Added live UI updates

SakhinetiPraveena · SakhinetiPraveena · commit 62573f85f052 · 2025-08-22T17:42:39.000+05:30
diff --git a/app.py b/app.py
@@ -70,6 +70,7 @@ def browse_folder():
 st.session_state.setdefault("max_detections", 100)
 st.session_state.setdefault("device", "cpu")
 st.session_state.setdefault("batch_size", 1)
+st.session_state.setdefault("evaluation_step", 5)
 st.session_state.setdefault("detection_model", None)
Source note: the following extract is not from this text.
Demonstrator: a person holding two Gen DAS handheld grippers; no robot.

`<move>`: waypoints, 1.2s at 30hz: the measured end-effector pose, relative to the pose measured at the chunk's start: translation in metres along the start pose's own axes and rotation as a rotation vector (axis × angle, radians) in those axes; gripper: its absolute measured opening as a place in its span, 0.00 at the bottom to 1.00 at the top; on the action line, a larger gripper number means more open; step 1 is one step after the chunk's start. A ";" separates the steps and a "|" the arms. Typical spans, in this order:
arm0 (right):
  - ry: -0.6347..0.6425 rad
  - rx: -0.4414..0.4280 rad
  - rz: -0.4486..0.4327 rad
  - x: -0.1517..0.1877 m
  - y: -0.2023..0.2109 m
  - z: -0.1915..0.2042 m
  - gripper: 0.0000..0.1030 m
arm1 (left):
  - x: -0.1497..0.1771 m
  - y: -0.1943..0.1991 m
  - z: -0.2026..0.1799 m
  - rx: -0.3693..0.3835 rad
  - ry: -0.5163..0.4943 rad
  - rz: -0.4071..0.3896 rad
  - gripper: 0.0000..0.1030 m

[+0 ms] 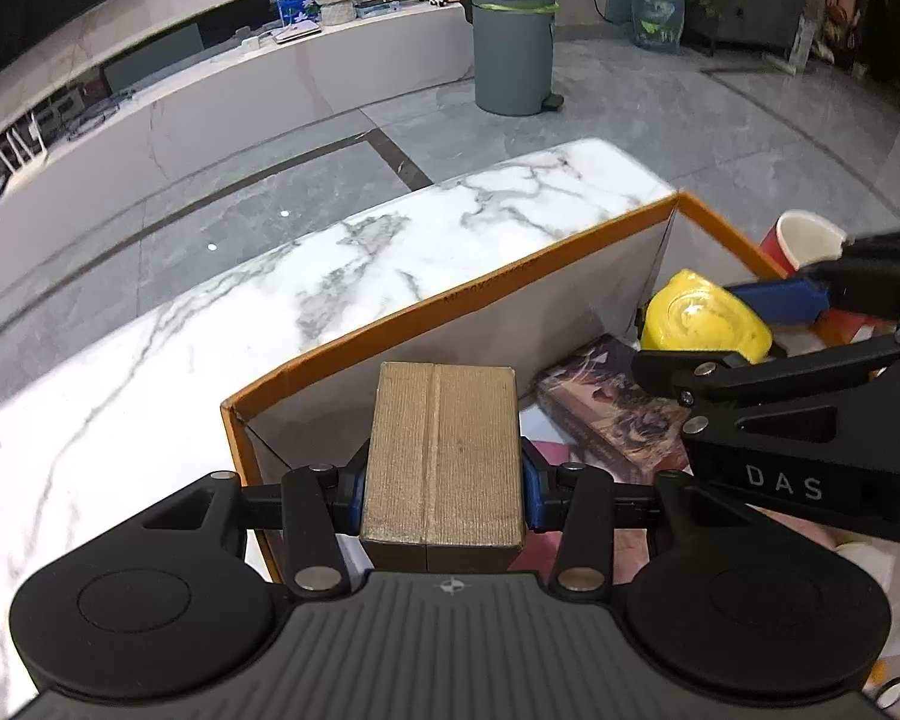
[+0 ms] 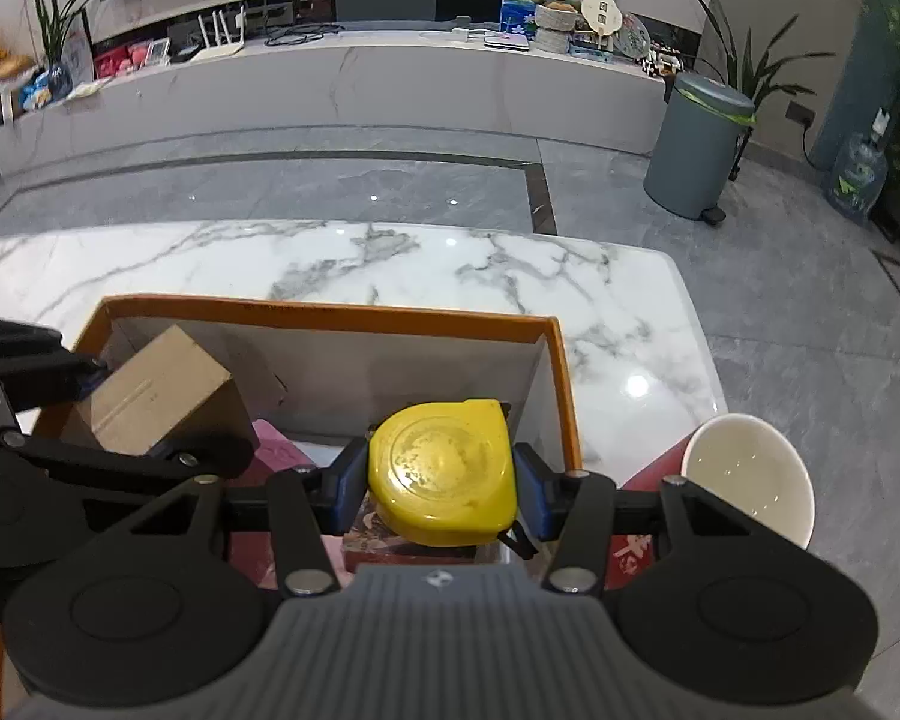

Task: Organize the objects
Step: 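Lower the brown box and tape measure into the box and open both grippers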

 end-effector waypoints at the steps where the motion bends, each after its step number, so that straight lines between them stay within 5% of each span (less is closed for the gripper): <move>1: 0.015 0.008 0.003 0.000 -0.001 0.002 0.51 | -0.001 -0.001 -0.002 -0.013 -0.015 0.002 0.50; 18: 0.161 0.108 0.037 -0.004 -0.024 0.018 0.51 | -0.004 -0.021 -0.017 -0.116 -0.168 0.043 0.50; 29: 0.153 0.009 0.003 -0.012 -0.034 0.017 0.52 | 0.001 -0.031 -0.028 -0.115 -0.265 0.076 0.78; 36: 0.123 0.007 -0.020 -0.010 -0.027 0.015 0.69 | 0.001 -0.026 -0.028 -0.125 -0.234 0.073 0.81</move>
Point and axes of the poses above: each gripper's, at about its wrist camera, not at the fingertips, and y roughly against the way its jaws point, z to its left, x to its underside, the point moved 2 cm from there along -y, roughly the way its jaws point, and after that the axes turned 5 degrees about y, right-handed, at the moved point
 st.session_state.setdefault("detection_model_loaded", False)
 
@@ -182,6 +183,15 @@ def browse_folder():
                     step=1,
                     key="batch_size",
                 )
+                st.number_input(
+                    "Evaluation Step",
+                    min_value=0,
+                    max_value=1000,
+                    value=st.session_state.get("evaluation_step", 10),
+                    step=1,
+                    key="evaluation_step",
+                    help="Update UI with intermediate metrics every N images (0 = disable intermediate updates)"
+                )
 
         # Load model action in sidebar
         from detectionmetrics.models.torch_detection import TorchImageDetectionModel
@@ -220,12 +230,14 @@ def browse_folder():
                     max_detections = int(st.session_state.get('max_detections', 100))
                     device = st.session_state.get('device', 'cpu')
                     batch_size = int(st.session_state.get('batch_size', 1))
+                    evaluation_step = int(st.session_state.get('evaluation_step', 5))
                     config_data = {
                         "confidence_threshold": confidence_threshold,
                         "nms_threshold": nms_threshold,
                         "max_detections_per_image": max_detections,
                         "device": device,
                         "batch_size": batch_size,
+                        "evaluation_step": evaluation_step,
                     }
                     with tempfile.NamedTemporaryFile(delete=False, suffix='.json', mode='w') as tmp_cfg:
                         json.dump(config_data, tmp_cfg)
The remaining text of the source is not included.